What you need to do:
Repeat the entries exactly. Leave nothing out.

[Data items]
--- START ---

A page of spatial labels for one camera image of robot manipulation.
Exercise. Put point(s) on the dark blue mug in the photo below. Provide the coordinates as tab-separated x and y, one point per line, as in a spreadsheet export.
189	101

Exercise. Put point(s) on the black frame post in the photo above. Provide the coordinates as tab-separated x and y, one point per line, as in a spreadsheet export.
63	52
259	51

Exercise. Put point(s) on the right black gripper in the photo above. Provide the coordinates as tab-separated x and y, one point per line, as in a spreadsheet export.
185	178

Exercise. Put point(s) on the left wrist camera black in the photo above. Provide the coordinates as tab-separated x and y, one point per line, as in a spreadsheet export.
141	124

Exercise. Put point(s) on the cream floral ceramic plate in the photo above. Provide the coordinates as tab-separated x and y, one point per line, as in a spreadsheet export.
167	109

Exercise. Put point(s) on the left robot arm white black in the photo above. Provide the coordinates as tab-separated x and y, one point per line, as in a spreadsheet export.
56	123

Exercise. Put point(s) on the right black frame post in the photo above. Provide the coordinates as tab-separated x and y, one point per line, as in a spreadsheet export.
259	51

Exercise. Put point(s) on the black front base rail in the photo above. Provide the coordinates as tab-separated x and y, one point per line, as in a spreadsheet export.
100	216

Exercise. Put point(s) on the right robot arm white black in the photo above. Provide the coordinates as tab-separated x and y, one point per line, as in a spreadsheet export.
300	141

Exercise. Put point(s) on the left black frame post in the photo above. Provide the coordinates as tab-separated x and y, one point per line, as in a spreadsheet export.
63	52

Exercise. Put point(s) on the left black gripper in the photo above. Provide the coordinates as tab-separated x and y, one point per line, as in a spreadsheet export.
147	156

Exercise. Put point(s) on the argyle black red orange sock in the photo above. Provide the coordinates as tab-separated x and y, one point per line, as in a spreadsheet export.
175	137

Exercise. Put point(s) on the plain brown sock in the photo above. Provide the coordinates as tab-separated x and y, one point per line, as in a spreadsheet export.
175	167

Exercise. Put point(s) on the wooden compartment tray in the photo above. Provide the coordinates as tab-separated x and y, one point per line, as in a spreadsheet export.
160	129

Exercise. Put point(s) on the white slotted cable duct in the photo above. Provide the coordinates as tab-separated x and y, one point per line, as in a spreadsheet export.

--- END ---

Task output:
A page of spatial labels for one camera image of robot manipulation.
Exercise. Put point(s) on the dark blue mug in the photo below. Provide the coordinates as tab-separated x and y, one point per line, as in a spreadsheet export.
189	101

Exercise. Put point(s) on the black frame post in the photo above. Provide the coordinates as tab-separated x and y, one point per line, as in a spreadsheet export.
63	52
259	51

Exercise. Put point(s) on the right black gripper in the photo above. Provide the coordinates as tab-separated x and y, one point per line, as in a spreadsheet export.
185	178

Exercise. Put point(s) on the left wrist camera black in the photo above. Provide the coordinates as tab-separated x and y, one point per line, as in a spreadsheet export.
141	124

Exercise. Put point(s) on the cream floral ceramic plate in the photo above. Provide the coordinates as tab-separated x and y, one point per line, as in a spreadsheet export.
167	109

Exercise. Put point(s) on the left robot arm white black in the photo above. Provide the coordinates as tab-separated x and y, one point per line, as in a spreadsheet export.
56	123

Exercise. Put point(s) on the right black frame post in the photo above. Provide the coordinates as tab-separated x and y, one point per line, as in a spreadsheet export.
259	51

Exercise. Put point(s) on the black front base rail in the photo above. Provide the coordinates as tab-separated x and y, one point per line, as in a spreadsheet export.
100	216

Exercise. Put point(s) on the right robot arm white black in the photo above. Provide the coordinates as tab-separated x and y, one point per line, as in a spreadsheet export.
300	141

Exercise. Put point(s) on the left black frame post in the photo above. Provide the coordinates as tab-separated x and y, one point per line, as in a spreadsheet export.
63	52

Exercise. Put point(s) on the left black gripper in the photo above. Provide the coordinates as tab-separated x and y, one point per line, as in a spreadsheet export.
147	156

Exercise. Put point(s) on the argyle black red orange sock in the photo above. Provide the coordinates as tab-separated x and y, one point per line, as in a spreadsheet export.
175	137

Exercise. Put point(s) on the plain brown sock in the photo above. Provide the coordinates as tab-separated x and y, one point per line, as in a spreadsheet export.
175	167

Exercise. Put point(s) on the wooden compartment tray in the photo above. Provide the coordinates as tab-separated x and y, one point per line, as in a spreadsheet export.
160	129

Exercise. Put point(s) on the white slotted cable duct in the photo above. Provide the coordinates as tab-separated x and y, one point per line, as in a spreadsheet export.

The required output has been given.